Going with the grain
There are strong indications the Reagan administration is about to renew the grain trade agreement with the Soviet Union for one more year. This is significant news. The President stands opposed to negotiating a new long-term agreement while martial law continues in Poland. But American farmers - those titans of food production - need to sell their crop surpluses and are pressing Mr. Reagan for a deal with the Russians. Such domestic pressures are hard for the administration to ignore in an election year. Even a short-term grain deal makes for good politics.
It also makes for good economics. With worldwide recession causing a dramatic drop in the US export of manufactures, trade in grain and food products is a major source of helping the nation's balance of payments. It also aids the farmers, many of whom are struggling to stay afloat in the face of mounting debt and high interest rates.

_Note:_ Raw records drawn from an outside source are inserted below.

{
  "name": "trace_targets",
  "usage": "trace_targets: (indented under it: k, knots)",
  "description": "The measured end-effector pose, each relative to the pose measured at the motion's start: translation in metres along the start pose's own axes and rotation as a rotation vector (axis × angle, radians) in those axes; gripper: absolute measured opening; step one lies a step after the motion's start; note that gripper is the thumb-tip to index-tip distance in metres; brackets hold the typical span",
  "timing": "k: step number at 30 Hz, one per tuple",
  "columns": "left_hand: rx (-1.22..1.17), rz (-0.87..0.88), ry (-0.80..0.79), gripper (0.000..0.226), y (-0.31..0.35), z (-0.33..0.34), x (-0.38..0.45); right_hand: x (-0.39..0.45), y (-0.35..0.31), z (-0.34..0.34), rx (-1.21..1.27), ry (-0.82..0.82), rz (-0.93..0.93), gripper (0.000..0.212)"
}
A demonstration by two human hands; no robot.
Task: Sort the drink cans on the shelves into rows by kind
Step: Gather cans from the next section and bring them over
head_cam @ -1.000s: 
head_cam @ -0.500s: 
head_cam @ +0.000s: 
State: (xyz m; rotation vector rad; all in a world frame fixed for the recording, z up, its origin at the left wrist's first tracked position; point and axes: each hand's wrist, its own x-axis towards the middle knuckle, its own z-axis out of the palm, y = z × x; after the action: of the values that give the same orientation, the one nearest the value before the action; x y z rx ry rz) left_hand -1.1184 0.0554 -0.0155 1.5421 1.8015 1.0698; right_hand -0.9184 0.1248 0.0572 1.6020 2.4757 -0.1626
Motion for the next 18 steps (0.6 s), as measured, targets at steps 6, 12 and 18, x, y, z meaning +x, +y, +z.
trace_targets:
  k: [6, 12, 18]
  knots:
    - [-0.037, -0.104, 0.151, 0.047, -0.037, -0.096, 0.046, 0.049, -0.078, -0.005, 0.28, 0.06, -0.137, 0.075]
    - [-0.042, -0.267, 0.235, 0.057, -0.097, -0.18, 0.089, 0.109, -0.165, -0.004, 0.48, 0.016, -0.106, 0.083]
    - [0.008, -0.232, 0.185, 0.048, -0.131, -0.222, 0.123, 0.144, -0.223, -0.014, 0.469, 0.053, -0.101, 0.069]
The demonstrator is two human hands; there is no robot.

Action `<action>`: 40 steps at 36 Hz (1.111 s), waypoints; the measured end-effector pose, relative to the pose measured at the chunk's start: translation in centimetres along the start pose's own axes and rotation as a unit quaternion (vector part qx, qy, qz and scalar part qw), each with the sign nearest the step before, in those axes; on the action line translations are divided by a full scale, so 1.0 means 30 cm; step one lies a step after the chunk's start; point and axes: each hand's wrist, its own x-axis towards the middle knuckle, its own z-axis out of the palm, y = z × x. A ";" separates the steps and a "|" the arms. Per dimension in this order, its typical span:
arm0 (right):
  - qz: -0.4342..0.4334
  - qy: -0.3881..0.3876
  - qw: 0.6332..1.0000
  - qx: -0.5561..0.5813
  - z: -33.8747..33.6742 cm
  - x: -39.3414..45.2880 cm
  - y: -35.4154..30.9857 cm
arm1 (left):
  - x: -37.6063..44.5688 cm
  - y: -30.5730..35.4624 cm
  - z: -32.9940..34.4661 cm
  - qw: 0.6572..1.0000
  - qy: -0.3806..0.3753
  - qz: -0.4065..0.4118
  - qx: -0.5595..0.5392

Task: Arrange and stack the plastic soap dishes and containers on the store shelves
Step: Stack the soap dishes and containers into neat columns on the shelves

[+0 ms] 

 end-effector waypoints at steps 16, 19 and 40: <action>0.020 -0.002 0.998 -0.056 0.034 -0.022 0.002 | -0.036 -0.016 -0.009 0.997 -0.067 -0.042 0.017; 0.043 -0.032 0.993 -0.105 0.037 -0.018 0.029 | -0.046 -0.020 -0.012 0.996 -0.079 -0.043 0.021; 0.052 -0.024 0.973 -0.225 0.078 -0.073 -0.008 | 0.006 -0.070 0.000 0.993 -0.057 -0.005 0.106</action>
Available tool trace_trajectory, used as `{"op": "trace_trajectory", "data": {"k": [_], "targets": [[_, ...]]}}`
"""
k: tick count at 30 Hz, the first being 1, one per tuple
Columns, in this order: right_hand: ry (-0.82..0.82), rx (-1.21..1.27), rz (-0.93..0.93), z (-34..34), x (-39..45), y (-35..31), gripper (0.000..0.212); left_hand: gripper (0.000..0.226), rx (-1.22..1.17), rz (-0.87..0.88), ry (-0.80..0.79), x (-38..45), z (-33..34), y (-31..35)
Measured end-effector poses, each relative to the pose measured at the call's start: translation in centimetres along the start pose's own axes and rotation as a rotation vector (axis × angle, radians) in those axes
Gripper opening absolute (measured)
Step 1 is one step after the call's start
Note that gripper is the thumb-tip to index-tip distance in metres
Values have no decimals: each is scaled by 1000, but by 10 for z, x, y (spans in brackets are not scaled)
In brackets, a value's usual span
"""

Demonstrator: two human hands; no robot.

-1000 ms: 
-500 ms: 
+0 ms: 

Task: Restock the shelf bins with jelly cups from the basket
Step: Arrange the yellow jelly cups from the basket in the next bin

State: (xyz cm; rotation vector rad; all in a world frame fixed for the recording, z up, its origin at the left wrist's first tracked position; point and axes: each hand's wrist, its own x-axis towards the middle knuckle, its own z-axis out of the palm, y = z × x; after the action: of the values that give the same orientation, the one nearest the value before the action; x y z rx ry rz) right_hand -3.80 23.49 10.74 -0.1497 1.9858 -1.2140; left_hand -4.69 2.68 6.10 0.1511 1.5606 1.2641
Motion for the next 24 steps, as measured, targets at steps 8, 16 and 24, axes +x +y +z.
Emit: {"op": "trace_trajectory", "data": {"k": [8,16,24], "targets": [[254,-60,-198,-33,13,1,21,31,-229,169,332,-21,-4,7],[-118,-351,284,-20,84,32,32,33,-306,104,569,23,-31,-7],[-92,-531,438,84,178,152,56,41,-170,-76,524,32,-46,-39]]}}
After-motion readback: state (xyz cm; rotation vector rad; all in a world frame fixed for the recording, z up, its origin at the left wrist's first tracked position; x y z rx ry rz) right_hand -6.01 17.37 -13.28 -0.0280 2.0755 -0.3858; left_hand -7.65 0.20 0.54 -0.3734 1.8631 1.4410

But Mr. Reagan clearly has a dilemma. This is the kind of action which opens the US to the charge of having a double standard. The European allies are asked - indeed pressured - to delay their long-planned pipeline project with the Soviet Union while the United States, when it suits its convenience, carries on profitable grain sales to the Russians. The allies smart at what they see as the administration's parochial view of trade - spelled out by US Treasury Secretary Donald Regan recently when he said that ''as far as we're concerned anything that's done to improve the Soviet economy. . . will eventually hurt us and could harm us. . .''
How much such talk is designed for domestic political consumption and how much it reflects thinking at the top is hard to know. Certainly there can be honest differences of approach on how to deal with the Soviet Union. The President by instinct and inclination favors a tough posture. But, if further allied strains are to be avoided, the whole issue of East-West trade has to be clarified. Not only within the administration - something a new intergovernmental group on international economic policy is set up to do - but between Washington and the allies. Secretary of State George Shultz, with his economic experience and understanding of the importance of global trade to the US national interest, doubtless will want to work out guidelines to avoid frictions in the future.

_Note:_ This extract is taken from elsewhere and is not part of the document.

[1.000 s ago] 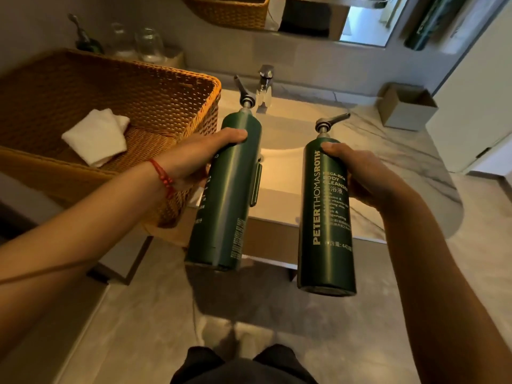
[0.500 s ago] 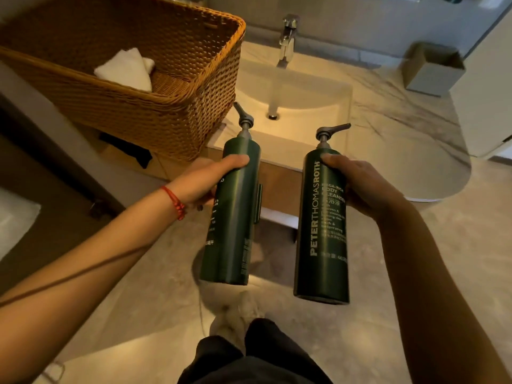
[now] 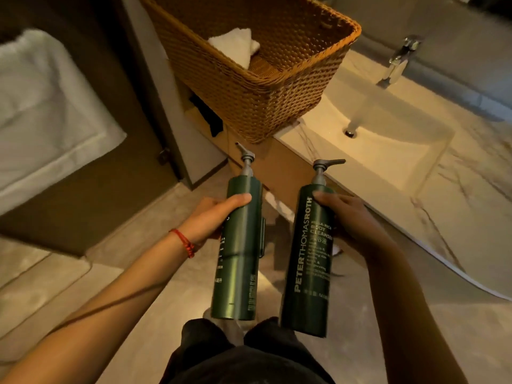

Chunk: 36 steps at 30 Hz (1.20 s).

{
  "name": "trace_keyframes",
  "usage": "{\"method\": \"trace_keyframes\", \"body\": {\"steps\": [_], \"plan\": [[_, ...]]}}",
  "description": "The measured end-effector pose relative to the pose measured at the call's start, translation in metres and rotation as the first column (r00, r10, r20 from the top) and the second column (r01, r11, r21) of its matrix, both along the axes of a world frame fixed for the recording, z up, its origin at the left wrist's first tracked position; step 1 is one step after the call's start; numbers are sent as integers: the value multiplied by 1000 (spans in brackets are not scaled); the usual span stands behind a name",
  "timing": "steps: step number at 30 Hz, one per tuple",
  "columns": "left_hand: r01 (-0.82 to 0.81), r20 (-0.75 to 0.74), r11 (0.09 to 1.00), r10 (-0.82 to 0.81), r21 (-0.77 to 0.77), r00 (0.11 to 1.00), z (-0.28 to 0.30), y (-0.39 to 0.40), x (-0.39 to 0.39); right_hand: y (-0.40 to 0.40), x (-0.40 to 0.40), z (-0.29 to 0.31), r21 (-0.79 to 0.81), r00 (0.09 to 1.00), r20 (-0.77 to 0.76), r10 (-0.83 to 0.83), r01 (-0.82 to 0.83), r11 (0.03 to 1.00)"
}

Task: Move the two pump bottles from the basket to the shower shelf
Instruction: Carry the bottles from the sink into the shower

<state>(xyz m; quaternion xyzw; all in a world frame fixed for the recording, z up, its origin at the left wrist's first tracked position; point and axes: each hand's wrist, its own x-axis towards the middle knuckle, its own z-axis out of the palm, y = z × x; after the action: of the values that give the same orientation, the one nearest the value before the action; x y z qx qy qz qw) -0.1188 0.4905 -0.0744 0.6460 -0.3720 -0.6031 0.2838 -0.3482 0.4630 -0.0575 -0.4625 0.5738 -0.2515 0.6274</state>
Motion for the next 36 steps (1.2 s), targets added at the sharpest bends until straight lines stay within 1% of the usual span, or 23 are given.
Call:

Trade with the Soviet bloc, contrary to the view of some in the administration, is not a giveaway. Of course it benefits the Soviet and other communist economies. That is the nature of trade - it is mutually beneficial. Otherwise there would be no trade. In the case of the Soviet Union, it is a question how much imports of Western technology have actually contributed to economic growth (now stagnant). But, in any event, the idea that any help at all to the Soviet economy necessarily harms the West is an oversimplified way of looking at things.
Such an idea seems to reflect a fearful view that the Soviet system has no capacity for change and that denying the Russians the achievements of the West will force it to bring about internal reforms. There is no evidence this is so. Nor should it be thought, to take the other extreme, that East-West trade will somehow liberalize the Soviet regime. It won't. The dynamic of change comes largely from within not from without (and there has been significant change since the time of Stalin terrorism). But it can be said that trade does involve the Russians in the international arena in a constructive rather than aggressive way, gives them a stake in global stability, and helps foster the climate in which those internal Soviet forces favoring reform - because the system is not working - can operate. On the other hand, if the Russians feel themselves besieged from without, it is unlikely they will lift the lid at home.
Moreover, let the fact not be lost sight of that trade means jobs and good business for the West.
This is not to deny that trade should be conducted according to strict credit and other standards. It is not to deny that the West should be wary of dependency on the Soviet Union for key resources. It is not to deny that NATO should negotiate arms control with the Russians from a position of military strength. It is not even to deny that economic sanctions are sometimes a useful political weapon (if consistently applied, as they were not in the case of Afghanistan).
But it is doubtful that economic warfare as a general policy serves the interests of the United States and its allies. Cautiously extending the US grain agreement with Moscow makes sense. It also points up the urgency of getting the allies together and straightening out the rules by which they do business with the East.